JUSTIN WASTNAGE / OXFORD
Work on turboshaft should start once joint development contract with Hindustan Aeronautics is signed
Turbomeca is likely to sign a deal this month to start development of its new light helicopter turboshaft, the Ardiden. The Snecma subsidiary is meeting with India's Hindustan Aeronautics (HAL) in mid-July when a joint development agreement is expected to be signed.
The 900kW (1,200shp) engine is being developed as part of an agreement to replace the French engine manufacturer's TM333 in HAL's Dhruv, formerly the Advanced Light Helicopter.
The initial deal is likely to see 11% of development done by HAL, with three Indian engineers to be based at Turbomeca's factory at Pauin south-western France. Under the deal, HAL is also expected to have a full production capability by the end of the decade.
The TM333, which has powered the Dhruv since its first flight in 1992, is rated at 800kW, but derated to 765kW because of India's hot and high operating environment. "It was clear that we had to design a complete new engine to meet the power requirements," says Charles Claveau, director of helicopter engine programmes.

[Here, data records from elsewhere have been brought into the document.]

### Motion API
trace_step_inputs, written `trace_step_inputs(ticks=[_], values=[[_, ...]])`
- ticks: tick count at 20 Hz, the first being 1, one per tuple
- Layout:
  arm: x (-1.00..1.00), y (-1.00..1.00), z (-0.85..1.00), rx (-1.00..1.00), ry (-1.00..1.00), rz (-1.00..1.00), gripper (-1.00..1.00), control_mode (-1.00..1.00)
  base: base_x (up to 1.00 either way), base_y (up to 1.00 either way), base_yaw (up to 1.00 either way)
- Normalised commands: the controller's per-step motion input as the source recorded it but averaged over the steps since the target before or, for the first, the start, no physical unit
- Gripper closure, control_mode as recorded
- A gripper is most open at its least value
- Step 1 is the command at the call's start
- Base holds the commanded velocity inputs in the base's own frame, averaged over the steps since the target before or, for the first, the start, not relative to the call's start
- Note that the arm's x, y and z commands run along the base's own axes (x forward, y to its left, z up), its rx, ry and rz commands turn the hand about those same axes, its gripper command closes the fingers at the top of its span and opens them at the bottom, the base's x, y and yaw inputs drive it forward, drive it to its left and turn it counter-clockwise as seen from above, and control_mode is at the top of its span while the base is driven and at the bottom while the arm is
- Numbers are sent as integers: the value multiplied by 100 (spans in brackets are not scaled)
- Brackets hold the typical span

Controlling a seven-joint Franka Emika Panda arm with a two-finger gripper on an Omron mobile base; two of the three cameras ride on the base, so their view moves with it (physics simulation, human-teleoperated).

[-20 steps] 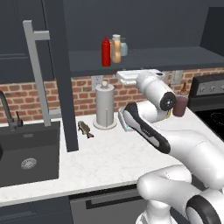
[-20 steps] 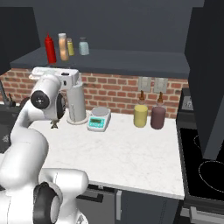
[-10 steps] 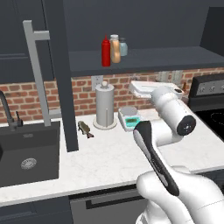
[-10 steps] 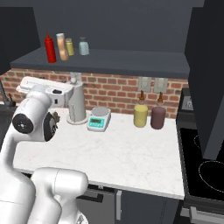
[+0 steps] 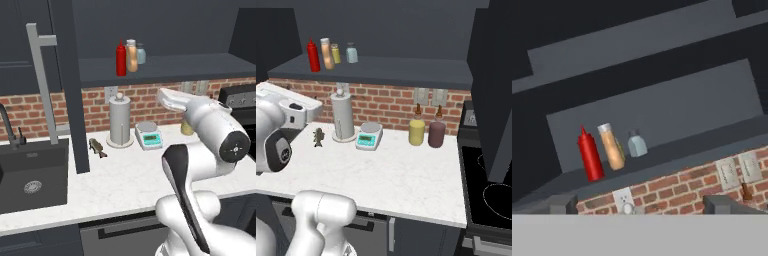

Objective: Put the shaker and condiment bottle from the counter next to their counterparts in the cabinet.

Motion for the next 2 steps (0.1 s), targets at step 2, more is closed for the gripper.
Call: trace_step_inputs(ticks=[2], values=[[-95,0,-1,3,2,-10,-100,-100,0,0,0]])
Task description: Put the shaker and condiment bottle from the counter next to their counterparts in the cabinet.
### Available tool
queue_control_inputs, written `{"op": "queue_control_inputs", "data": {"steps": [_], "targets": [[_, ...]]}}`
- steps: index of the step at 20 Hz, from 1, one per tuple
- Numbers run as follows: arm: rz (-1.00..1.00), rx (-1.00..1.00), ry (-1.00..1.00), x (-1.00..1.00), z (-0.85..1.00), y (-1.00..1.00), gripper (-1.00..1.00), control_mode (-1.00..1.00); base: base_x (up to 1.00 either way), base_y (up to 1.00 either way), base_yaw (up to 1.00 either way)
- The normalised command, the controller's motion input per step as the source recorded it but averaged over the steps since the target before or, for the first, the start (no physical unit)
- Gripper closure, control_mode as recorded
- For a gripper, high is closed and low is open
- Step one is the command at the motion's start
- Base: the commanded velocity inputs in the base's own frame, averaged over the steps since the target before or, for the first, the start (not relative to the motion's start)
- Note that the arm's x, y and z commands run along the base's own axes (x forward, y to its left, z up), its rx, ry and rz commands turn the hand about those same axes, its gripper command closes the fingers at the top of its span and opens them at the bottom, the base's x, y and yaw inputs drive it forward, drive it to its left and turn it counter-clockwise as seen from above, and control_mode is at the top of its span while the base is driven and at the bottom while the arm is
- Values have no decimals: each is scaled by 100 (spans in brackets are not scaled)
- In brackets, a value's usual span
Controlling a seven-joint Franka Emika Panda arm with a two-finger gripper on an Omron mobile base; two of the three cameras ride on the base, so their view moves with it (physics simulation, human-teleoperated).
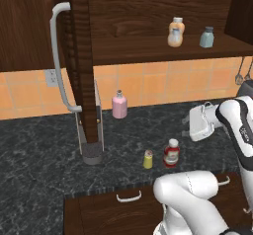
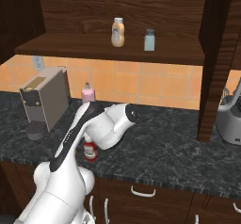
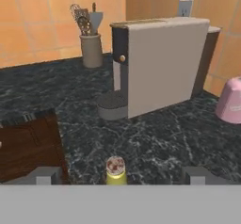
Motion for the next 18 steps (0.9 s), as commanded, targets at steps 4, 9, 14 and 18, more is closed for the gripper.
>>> {"op": "queue_control_inputs", "data": {"steps": [4, 9, 14, 18], "targets": [[13, 1, -21, -6, -20, -9, -100, -100, 0, 0, 0], [0, 0, 0, 0, -8, 0, -100, -100, 0, 0, 0], [0, -1, 0, 0, -51, -15, -100, -100, 0, 0, 0], [0, 0, 0, 0, -25, 0, -100, -100, 0, 0, 0]]}}
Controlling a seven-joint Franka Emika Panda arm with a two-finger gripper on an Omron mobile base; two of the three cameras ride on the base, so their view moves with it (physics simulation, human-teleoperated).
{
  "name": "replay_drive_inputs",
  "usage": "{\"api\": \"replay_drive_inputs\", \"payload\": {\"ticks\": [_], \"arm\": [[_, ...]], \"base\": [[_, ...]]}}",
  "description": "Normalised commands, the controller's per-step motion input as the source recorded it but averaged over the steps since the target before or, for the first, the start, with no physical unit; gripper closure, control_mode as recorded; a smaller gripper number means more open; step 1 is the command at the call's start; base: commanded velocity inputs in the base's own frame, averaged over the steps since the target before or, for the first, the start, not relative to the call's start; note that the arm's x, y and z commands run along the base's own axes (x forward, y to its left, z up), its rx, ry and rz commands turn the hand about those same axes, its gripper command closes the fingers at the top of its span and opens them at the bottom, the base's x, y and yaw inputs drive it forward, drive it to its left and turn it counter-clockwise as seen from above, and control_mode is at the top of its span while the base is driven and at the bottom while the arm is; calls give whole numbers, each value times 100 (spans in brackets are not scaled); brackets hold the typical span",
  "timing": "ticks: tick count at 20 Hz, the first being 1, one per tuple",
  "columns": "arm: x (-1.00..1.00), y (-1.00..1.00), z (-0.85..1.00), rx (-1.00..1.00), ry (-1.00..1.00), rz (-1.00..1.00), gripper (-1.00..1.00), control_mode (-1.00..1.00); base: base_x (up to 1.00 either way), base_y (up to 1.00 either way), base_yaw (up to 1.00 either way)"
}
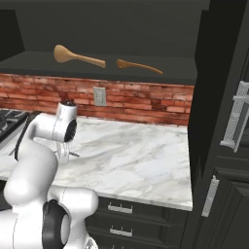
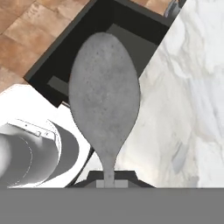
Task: Organize the utensils by type. Pick up the wooden spoons from the counter and place them in the open cabinet. Then pick up the metallic utensils from the counter and place them in the open drawer.
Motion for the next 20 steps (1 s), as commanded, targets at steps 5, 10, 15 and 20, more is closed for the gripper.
{"api": "replay_drive_inputs", "payload": {"ticks": [5,10,15,20], "arm": [[-21,52,-14,6,0,5,100,-100],[-12,59,-2,3,12,0,100,-100],[-23,54,0,1,18,0,100,-100],[-30,58,-12,0,11,-3,100,-100]], "base": [[0,0,0],[0,0,0],[0,0,0],[0,0,0]]}}
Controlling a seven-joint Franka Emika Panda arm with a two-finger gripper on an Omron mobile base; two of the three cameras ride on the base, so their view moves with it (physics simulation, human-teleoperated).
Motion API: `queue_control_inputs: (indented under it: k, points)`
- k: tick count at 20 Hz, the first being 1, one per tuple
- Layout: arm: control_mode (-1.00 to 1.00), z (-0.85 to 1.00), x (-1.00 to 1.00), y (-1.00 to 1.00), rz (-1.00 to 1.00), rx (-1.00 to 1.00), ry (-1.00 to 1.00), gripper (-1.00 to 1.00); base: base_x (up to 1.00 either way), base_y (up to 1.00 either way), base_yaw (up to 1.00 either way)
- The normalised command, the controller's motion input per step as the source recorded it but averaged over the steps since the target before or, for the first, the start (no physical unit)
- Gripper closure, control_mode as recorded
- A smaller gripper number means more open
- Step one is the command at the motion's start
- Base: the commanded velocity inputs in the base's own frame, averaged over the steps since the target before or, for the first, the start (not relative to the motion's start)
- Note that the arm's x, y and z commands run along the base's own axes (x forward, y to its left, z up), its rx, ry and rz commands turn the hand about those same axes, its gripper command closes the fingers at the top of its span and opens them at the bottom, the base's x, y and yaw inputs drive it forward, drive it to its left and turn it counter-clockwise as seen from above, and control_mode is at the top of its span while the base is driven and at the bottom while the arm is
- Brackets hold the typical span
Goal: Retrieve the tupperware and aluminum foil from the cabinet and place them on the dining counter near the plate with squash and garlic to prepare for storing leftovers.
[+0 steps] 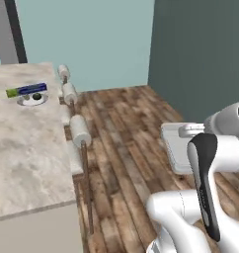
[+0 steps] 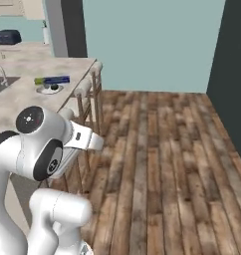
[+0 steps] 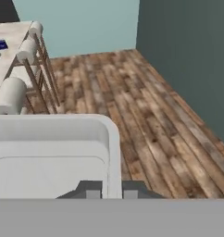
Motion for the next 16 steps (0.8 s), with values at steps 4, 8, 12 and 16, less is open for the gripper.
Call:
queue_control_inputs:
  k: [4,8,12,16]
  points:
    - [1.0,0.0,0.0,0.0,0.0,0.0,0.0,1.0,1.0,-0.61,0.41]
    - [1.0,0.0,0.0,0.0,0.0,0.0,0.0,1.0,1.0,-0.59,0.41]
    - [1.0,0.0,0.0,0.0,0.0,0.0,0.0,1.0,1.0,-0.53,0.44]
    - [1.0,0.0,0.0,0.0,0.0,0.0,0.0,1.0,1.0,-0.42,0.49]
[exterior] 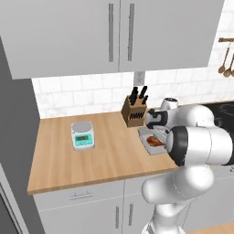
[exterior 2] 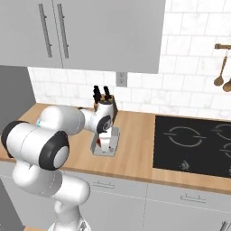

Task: Take the meat container that has the chicken drumstick and place it on the second highest rack of the freezer. Then take the vegetable container that has the squash and lemon wedge and place it on the highest rack of the freezer.

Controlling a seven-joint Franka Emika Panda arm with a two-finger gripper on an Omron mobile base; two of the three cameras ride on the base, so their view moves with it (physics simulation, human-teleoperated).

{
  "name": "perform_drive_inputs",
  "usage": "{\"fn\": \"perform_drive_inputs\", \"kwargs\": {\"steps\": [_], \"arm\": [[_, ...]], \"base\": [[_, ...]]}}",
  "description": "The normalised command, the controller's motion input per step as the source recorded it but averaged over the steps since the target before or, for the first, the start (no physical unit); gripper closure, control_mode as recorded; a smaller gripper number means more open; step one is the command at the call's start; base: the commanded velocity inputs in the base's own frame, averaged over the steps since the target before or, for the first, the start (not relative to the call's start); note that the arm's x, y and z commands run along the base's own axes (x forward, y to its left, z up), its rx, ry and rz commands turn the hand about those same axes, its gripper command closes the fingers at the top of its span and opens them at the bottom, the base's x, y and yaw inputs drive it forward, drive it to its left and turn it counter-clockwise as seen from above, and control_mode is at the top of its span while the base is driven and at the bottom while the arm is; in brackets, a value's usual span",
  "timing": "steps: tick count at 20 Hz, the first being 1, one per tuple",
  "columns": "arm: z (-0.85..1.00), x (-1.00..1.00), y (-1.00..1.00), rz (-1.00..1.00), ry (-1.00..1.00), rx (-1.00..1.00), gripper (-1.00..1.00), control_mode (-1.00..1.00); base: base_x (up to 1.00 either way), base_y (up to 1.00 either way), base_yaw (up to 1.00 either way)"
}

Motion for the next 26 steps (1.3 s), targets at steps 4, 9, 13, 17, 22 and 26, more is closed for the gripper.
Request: {"fn": "perform_drive_inputs", "kwargs": {"steps": [4,9,13,17,22,26], "arm": [[0.26,-0.24,0.00,0.00,-0.20,-0.01,-1.00,-1.00],[-0.03,-0.10,0.07,0.01,-0.03,0.01,-1.00,-1.00],[-0.11,-0.01,0.21,0.00,0.00,0.00,-1.00,-1.00],[-0.08,0.08,0.08,0.00,0.04,0.00,-1.00,-1.00],[-0.26,0.01,0.00,0.00,0.05,0.00,-1.00,-1.00],[-0.29,0.00,0.00,0.00,0.04,0.00,-1.00,-1.00]], "base": [[0.00,0.00,0.00],[0.00,0.00,0.00],[0.00,0.00,0.00],[0.00,0.00,0.00],[0.00,0.00,0.00],[0.00,0.00,0.00]]}}
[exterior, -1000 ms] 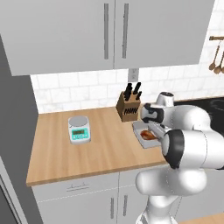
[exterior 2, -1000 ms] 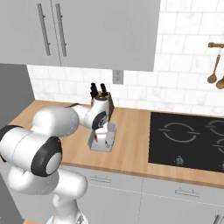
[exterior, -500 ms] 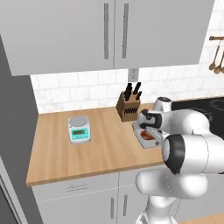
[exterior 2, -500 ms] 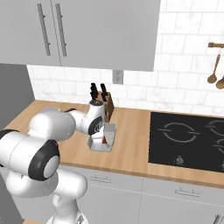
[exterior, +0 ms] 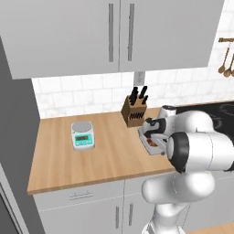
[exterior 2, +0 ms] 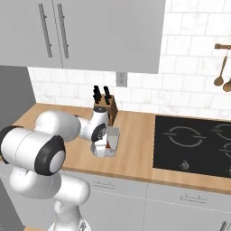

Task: Take the meat container that has the chicken drumstick and place it on the second highest rack of the freezer. Then take the vegetable container that has the squash and lemon wedge and place it on the highest rack of the freezer.

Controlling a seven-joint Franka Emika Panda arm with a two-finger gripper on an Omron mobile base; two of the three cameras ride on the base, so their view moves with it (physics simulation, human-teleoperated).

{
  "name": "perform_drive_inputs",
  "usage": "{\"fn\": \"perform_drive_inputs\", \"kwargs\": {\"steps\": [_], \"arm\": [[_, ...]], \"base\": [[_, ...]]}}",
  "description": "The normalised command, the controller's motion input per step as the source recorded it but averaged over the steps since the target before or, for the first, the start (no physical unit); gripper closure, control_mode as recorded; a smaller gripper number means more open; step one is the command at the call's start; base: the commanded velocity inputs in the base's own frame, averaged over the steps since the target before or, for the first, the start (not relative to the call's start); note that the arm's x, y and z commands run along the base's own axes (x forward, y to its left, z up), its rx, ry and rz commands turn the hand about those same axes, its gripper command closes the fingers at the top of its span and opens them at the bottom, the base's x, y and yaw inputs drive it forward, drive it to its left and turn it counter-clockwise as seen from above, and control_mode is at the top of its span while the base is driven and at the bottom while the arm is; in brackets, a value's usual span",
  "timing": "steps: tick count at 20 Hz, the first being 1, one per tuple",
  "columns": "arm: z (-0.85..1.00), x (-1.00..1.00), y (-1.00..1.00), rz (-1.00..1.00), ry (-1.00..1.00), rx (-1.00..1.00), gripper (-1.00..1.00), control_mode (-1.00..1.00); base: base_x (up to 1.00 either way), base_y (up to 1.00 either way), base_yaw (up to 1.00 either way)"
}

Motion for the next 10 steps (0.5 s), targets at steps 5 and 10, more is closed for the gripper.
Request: {"fn": "perform_drive_inputs", "kwargs": {"steps": [5,10], "arm": [[-0.12,0.00,0.00,0.00,0.02,0.00,1.00,-1.00],[0.00,0.00,0.00,0.00,0.00,0.00,1.00,-1.00]], "base": [[0.00,0.00,0.00],[0.00,0.00,0.00]]}}
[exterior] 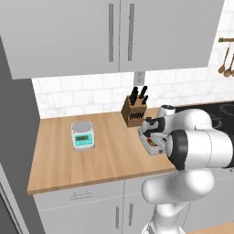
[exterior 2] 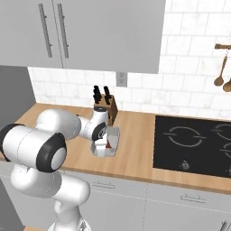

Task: Take the meat container that has the chicken drumstick and place it on the second highest rack of the freezer. Then take the vegetable container that has the squash and lemon wedge and place it on the highest rack of the freezer.

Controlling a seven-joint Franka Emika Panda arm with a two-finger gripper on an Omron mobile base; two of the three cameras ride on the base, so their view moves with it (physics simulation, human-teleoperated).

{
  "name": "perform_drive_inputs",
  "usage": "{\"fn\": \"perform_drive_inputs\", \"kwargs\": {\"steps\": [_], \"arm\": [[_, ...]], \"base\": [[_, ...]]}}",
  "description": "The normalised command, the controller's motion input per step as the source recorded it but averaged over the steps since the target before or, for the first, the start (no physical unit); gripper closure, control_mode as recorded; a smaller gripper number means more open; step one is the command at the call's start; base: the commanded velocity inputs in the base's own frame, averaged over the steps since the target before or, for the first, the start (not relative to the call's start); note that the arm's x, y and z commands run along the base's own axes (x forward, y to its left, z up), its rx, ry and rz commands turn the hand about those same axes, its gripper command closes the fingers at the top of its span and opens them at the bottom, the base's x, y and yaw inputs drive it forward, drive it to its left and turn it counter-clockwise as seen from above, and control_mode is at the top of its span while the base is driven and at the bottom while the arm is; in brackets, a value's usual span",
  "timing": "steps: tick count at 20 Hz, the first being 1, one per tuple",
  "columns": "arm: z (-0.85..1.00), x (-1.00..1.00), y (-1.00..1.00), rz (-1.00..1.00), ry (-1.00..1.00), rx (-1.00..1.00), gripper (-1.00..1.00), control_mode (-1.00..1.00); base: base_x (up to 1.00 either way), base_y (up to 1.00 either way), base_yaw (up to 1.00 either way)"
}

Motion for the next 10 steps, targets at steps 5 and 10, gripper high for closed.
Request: {"fn": "perform_drive_inputs", "kwargs": {"steps": [5,10], "arm": [[0.00,0.00,0.00,0.00,0.00,0.00,1.00,-1.00],[0.17,-0.29,0.09,0.00,-0.09,0.00,1.00,-1.00]], "base": [[0.00,0.00,0.00],[0.00,0.00,0.00]]}}
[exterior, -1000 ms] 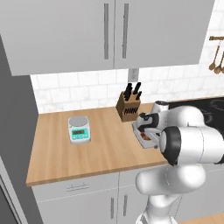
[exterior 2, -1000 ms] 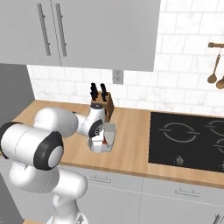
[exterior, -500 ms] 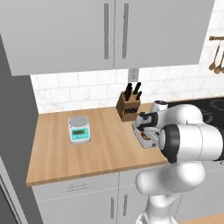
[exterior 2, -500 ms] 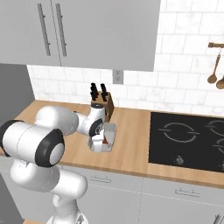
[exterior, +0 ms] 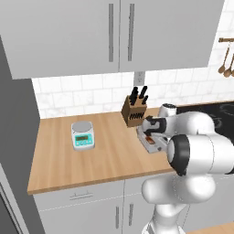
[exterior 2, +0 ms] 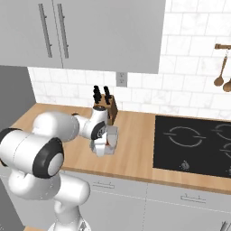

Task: Take the meat container that has the chicken drumstick and place it on the second highest rack of the freezer. Then take the vegetable container that has the squash and lemon wedge and place it on the highest rack of the freezer.

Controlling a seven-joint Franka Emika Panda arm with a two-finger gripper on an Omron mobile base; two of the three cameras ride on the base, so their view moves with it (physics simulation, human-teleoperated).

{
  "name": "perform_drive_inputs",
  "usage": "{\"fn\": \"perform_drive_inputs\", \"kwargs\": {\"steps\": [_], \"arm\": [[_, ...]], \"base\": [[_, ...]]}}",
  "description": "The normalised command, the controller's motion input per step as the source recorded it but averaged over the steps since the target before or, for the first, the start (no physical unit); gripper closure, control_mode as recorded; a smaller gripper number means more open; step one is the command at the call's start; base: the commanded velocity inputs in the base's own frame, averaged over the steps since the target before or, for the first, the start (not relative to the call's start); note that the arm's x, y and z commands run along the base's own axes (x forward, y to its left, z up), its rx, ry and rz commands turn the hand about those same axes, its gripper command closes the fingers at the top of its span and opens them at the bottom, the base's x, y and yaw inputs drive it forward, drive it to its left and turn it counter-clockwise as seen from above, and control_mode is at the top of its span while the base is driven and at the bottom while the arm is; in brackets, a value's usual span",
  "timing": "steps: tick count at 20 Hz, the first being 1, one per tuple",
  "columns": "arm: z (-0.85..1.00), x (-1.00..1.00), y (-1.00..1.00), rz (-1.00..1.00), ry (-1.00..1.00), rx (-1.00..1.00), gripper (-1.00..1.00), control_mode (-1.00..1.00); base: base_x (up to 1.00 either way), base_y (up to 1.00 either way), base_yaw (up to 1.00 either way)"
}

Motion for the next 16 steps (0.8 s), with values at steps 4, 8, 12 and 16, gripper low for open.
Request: {"fn": "perform_drive_inputs", "kwargs": {"steps": [4,8,12,16], "arm": [[1.00,-0.72,0.38,0.00,-0.27,-0.01,1.00,-1.00],[1.00,-0.79,0.47,-0.02,-0.24,0.00,1.00,-1.00],[0.49,-0.94,0.54,0.00,-0.16,-0.03,1.00,-1.00],[0.00,0.00,0.00,0.00,0.00,0.00,1.00,1.00]], "base": [[0.00,0.00,0.00],[0.00,0.00,0.00],[0.00,0.00,0.00],[-1.00,0.52,0.04]]}}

The Indian army's Shakti version of the Ardiden 1H will be rated at 1,070kW but derated to 900kW. The larger margin will enable the engine to maintain power and fuel efficiency and keep weight down. The engine has been designed with a lower turbine entry temperature to avoid the need for high-pressure turbine blade cooling.
Civilian applications could be worth more than the initial deal, says Christian Hamel, Turbomeca's director of commercial strategy, aero engines.
Development work is continuing on the Ardiden 1A, designed to power the Eurocopter EC155HP+, and the Ardiden 2K for the Bell/Agusta Aerospace AB139. Turbomeca is in "advanced negotiations" with both manufacturers.
With maximum take-off weights rising, Turbomeca sees a powerplant gap for "tomorrow's medium twin" helicopters, weighing 5,000-6,000kg (11,000-13,250lb). The engine will slot between the company's 485-740kW Arriel and 1,240-1,565kW Makila.
Claveau says that the engine, likely to be priced at around $500,000, will be 40% cheaper than other engines in the 900kW category, which include the Honeywell/Rolls-Royce LHTEC CTS800 and the MTU/Turbomeca/R-R MTR390. Claveau believes customers will be prepared to accept the engine's weight penalty in exchange for a cheaper engine and longer range.
The first run of a completed Ardiden on a test stand is expected in early 2004, with flight-testing beginning by the end of the same year. Turbomeca is aiming for certification by the end of 2005 and entry into service by 2006.